Murales fatto con lo smog per sostenere lotta ai cambiamenti climatici

Murales fatto con lo smog per sostenere lotta ai cambiamenti climatici

Fonte immagine: Andreco

Un murales realizzato con inchiostro ottenuto dallo smog è comparso a Nuova Delhi, in India, per sostenere la lotta ai cambiamenti climatici.

Un murales di 300 mq fatto con lo smog per dire basta ai cambiamenti climatici. L’opera è comparsa a Nuova Delhi, la città con l’aria più inquinata del mondo (secondo i dati sui livelli di Pm2,5 di novembre 2018), e porta la firma di un artista visivo italiano Andreco, che ha ritratto l’inquinamento atmosferico utilizzando un inchiostro realizzato proprio a partire da quelle stesse sostanze inquinanti. Come ricordato dagli organizzatori a rischio in India anche le risorse idriche, in particolare a Delhi, con il fiume Yamuna a livelli di inquinamento definiti “estremi”.

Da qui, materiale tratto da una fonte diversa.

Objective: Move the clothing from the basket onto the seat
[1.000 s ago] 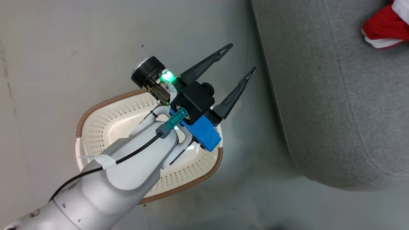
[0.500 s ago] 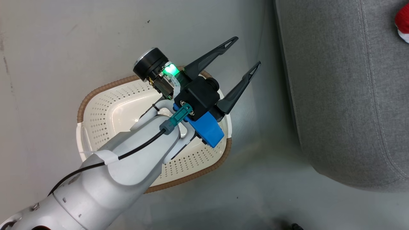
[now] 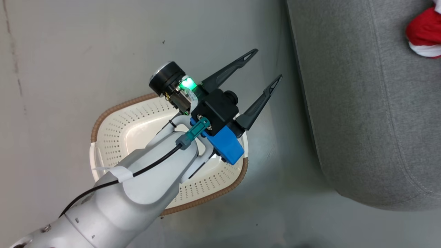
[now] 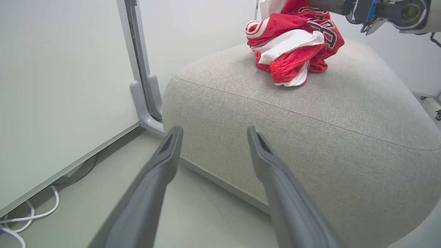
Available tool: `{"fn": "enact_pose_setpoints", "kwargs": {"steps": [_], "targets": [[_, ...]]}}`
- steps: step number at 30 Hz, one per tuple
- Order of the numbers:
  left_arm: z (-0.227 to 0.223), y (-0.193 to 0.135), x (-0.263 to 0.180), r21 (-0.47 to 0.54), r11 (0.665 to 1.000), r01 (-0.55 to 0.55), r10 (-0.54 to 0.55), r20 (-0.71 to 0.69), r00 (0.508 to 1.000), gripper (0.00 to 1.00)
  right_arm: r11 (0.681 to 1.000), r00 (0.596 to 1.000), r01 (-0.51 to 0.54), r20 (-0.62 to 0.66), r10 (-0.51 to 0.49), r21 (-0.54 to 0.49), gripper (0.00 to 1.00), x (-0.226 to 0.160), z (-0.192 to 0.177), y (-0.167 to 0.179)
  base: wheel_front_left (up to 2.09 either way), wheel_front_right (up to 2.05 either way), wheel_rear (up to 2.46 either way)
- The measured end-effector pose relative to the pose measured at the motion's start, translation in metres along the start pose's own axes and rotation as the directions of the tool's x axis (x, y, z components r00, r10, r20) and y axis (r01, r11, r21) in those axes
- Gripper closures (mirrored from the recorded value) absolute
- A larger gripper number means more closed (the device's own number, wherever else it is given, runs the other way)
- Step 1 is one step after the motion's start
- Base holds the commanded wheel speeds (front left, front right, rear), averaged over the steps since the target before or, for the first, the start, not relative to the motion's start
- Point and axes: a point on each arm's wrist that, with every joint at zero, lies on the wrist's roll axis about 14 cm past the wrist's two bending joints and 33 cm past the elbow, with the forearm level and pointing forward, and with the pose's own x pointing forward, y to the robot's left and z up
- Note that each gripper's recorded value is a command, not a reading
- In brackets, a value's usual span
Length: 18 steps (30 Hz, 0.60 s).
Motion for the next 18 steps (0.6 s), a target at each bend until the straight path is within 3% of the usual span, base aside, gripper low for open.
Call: {"fn": "enact_pose_setpoints", "kwargs": {"steps": [8,18], "targets": [[0.025,-0.013,-0.012,0.015,0.999,-0.029,0.028,0.019,0.999,0.00,0.998,0.999,-0.048,0.002,0.049,-0.031,0.00,-0.040,0.004,-0.001,0.00,0.00,0.00],[0.069,-0.011,-0.049,0.012,0.985,-0.174,0.172,0.095,0.980,0.00,0.990,0.983,-0.144,0.121,0.141,0.015,0.00,-0.092,0.039,0.028,0.00,0.00,0.00]]}}
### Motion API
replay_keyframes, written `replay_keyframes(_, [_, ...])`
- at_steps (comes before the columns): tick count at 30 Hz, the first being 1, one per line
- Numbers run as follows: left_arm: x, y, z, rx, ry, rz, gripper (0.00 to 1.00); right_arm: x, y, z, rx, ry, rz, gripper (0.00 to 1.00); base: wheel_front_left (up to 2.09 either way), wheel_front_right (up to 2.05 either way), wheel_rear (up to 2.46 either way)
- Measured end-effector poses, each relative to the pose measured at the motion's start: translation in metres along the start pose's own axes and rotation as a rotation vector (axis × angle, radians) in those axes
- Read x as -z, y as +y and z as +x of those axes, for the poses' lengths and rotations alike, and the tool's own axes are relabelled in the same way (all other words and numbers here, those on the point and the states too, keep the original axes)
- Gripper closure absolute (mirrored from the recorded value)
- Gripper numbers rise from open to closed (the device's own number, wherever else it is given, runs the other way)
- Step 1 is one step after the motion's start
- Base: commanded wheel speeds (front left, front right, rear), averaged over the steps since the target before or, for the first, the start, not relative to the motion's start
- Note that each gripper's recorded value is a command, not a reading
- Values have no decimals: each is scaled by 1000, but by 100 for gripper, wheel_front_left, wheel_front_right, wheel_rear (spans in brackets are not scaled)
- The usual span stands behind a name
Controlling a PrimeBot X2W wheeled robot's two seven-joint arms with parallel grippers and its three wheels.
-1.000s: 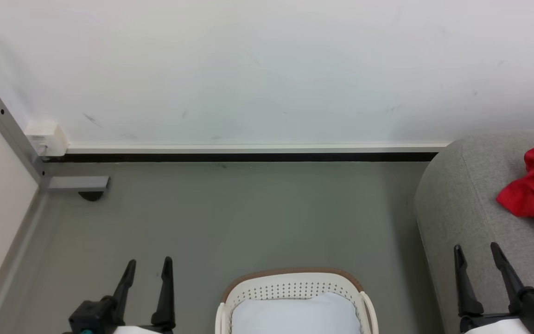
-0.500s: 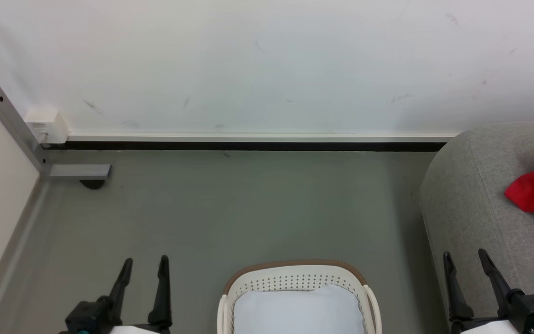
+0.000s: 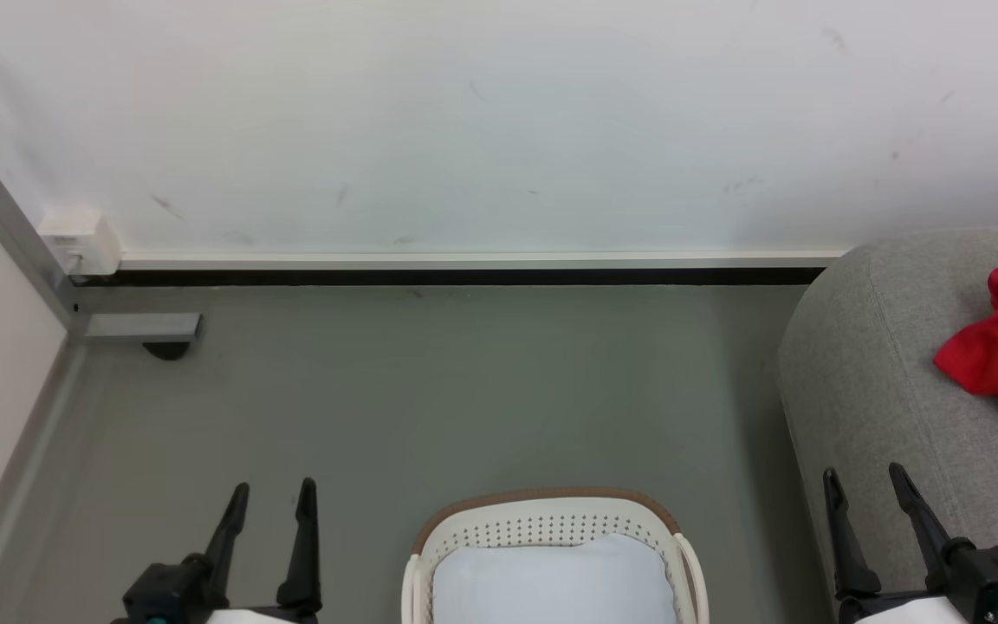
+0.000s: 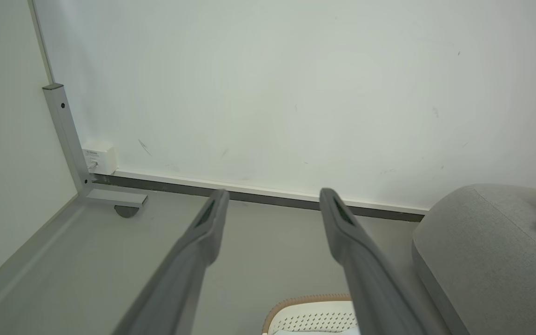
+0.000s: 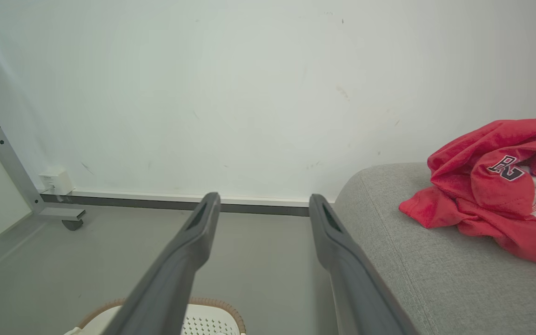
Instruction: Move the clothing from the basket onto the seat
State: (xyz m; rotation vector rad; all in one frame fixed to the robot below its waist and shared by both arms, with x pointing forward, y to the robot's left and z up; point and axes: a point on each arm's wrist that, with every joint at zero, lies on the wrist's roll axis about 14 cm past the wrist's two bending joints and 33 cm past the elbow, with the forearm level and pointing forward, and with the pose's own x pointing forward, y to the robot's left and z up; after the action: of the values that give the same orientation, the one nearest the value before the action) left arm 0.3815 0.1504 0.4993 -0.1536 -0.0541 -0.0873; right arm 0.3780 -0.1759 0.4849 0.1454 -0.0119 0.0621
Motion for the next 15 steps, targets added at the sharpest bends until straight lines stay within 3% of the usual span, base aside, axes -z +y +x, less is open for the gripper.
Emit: replay_keyframes(15, [0, 0, -3, 3, 0, -3, 0, -7, 0, -4, 0, -20, 0, 0, 0, 0, 0])
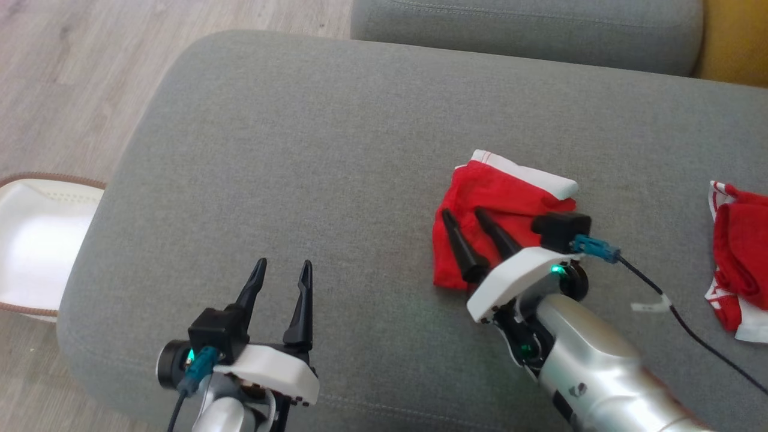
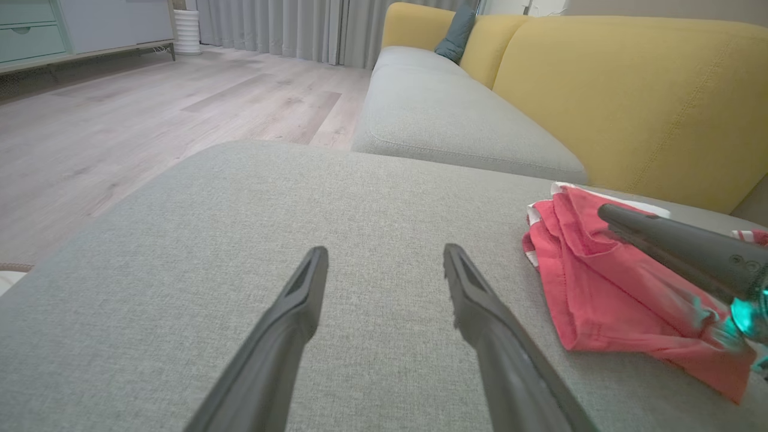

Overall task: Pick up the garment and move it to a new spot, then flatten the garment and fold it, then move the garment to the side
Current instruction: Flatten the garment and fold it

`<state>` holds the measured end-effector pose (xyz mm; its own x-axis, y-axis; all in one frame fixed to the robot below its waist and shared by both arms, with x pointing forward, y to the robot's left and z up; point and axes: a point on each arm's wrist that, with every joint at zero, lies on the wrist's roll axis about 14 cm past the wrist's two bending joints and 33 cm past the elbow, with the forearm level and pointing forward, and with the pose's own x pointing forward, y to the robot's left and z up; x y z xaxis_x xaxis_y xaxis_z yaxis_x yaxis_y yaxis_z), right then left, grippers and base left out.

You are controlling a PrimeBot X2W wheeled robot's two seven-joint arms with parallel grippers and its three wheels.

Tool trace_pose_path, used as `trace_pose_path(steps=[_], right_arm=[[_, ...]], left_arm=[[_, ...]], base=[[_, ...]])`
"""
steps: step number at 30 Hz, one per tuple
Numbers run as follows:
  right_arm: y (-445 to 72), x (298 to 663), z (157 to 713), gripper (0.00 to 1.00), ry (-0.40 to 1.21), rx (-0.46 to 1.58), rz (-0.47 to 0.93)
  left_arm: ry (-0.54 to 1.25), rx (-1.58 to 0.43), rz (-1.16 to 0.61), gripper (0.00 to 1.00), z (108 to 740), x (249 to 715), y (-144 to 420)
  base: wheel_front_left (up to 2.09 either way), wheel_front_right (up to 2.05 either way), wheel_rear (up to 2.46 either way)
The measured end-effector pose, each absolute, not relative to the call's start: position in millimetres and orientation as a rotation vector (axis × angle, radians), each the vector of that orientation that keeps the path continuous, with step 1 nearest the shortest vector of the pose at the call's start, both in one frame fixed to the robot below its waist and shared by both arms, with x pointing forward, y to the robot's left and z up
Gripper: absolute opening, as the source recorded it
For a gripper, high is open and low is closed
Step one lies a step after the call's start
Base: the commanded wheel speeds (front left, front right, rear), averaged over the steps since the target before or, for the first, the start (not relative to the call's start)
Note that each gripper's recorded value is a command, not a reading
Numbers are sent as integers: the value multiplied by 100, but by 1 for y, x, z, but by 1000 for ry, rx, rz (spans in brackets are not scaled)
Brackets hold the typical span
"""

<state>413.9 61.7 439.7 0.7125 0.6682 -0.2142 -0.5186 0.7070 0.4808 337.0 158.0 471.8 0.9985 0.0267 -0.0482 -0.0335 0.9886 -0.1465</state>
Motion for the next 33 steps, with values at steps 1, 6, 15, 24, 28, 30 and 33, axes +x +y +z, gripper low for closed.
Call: trace_pose_path(steps=[1, 6, 15, 24, 28, 30, 33], right_arm=[[64, 413, 440, 100, 394, 405, 687], [67, 403, 422, 100, 471, 321, 730], [58, 401, 416, 100, 497, 277, 735], [53, 408, 454, 100, 358, 332, 732], [25, 437, 475, 100, 267, 288, 647], [10, 450, 490, 100, 210, 266, 602], [-18, 466, 509, 100, 118, 183, 547]], left_arm=[[48, -148, 29, 100, 471, 337, 157], [59, -147, 23, 100, 468, 340, 154], [75, -165, -14, 100, 464, 350, 141], [47, -158, -64, 100, 472, 363, 129], [3, -160, -70, 100, 486, 371, 129], [-15, -161, -75, 100, 492, 373, 128], [-44, -164, -73, 100, 501, 376, 130]], base=[[0, 0, 0], [0, 0, 0], [0, 0, 0], [0, 0, 0], [0, 0, 0], [0, 0, 0], [0, 0, 0]])
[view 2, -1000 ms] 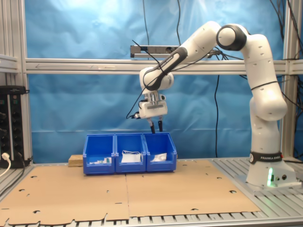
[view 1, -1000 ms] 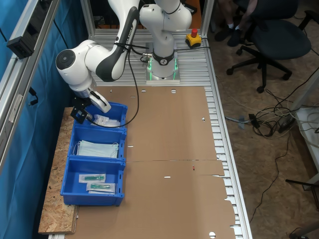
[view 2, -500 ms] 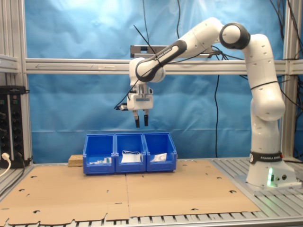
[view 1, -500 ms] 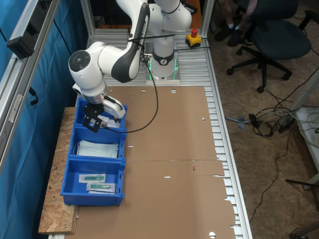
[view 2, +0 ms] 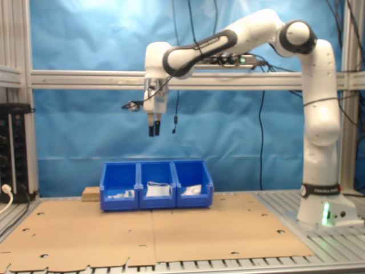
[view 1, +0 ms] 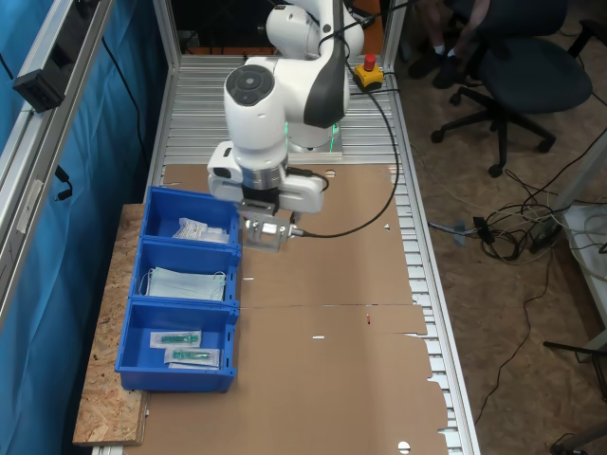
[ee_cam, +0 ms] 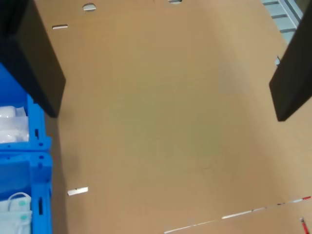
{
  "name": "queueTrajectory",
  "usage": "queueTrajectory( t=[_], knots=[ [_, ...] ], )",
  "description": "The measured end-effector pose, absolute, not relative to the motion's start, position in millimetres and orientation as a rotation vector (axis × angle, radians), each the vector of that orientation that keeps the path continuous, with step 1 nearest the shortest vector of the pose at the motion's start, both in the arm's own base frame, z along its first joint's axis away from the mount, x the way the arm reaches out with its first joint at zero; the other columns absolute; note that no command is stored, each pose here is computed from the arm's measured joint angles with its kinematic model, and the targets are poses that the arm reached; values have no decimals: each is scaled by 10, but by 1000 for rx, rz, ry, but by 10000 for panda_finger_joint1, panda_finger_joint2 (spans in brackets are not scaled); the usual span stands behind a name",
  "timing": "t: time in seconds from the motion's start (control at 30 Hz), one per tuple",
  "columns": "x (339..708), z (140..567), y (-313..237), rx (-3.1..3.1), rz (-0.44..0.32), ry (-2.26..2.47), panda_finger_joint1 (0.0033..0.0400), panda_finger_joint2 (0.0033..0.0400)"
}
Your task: Pick and place sorting task of medical equipment.
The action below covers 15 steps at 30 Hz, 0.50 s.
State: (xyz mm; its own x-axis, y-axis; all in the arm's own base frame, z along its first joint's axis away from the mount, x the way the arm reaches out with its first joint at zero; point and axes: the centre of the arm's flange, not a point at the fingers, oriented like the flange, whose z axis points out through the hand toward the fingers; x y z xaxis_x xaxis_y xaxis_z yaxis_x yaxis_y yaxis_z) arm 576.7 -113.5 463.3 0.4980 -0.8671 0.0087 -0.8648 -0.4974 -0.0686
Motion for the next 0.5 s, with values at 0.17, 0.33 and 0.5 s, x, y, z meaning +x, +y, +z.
queueTrajectory(
  t=[0.17,0.33,0.5],
  knots=[
    [5779,4807,-809,-2727,-104,1462,400,400],
    [5736,4968,-527,-2779,-118,1397,400,400],
    [5666,5089,-375,-2816,-117,1367,400,400]
  ],
)
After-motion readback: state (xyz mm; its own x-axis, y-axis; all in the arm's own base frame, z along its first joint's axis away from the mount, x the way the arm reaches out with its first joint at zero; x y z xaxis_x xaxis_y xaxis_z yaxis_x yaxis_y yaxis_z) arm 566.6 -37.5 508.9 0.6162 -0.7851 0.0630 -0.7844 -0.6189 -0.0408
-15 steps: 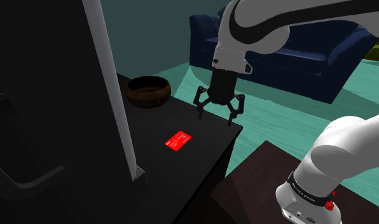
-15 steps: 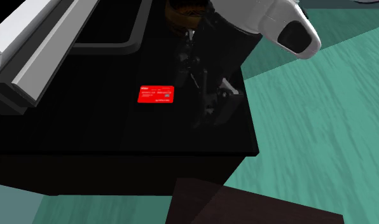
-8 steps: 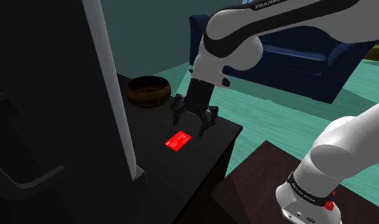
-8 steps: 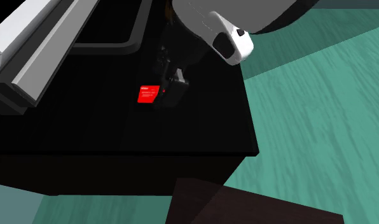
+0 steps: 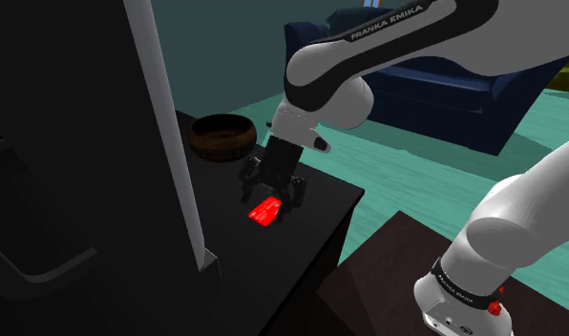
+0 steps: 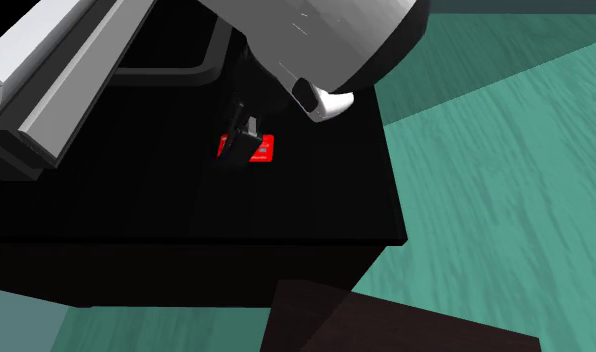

Tema centrale del murales di Andreco è una raffigurazione simbolica della “transizione dei fumi tossici e i gas serra, provenienti delle emissioni industriali, dal traffico veicolare e dai roghi di stoppie e rifiuti, in un ambiente salubre con candide nuvole”. Il processo è reso possibile da un vero albero integrato nell’opera, quest’ultima realizzata a Nuova Delhi nel Lodhi Art District, Lodhi Colony, e parte di un progetto diviso in tre momenti: il grande “wall painting”, una “performance collettiva” in parata e una discussione per analizzare, da un punto di vista scientifico e artistico, la questione dei cambiamenti climatici e delle problematiche ambientali.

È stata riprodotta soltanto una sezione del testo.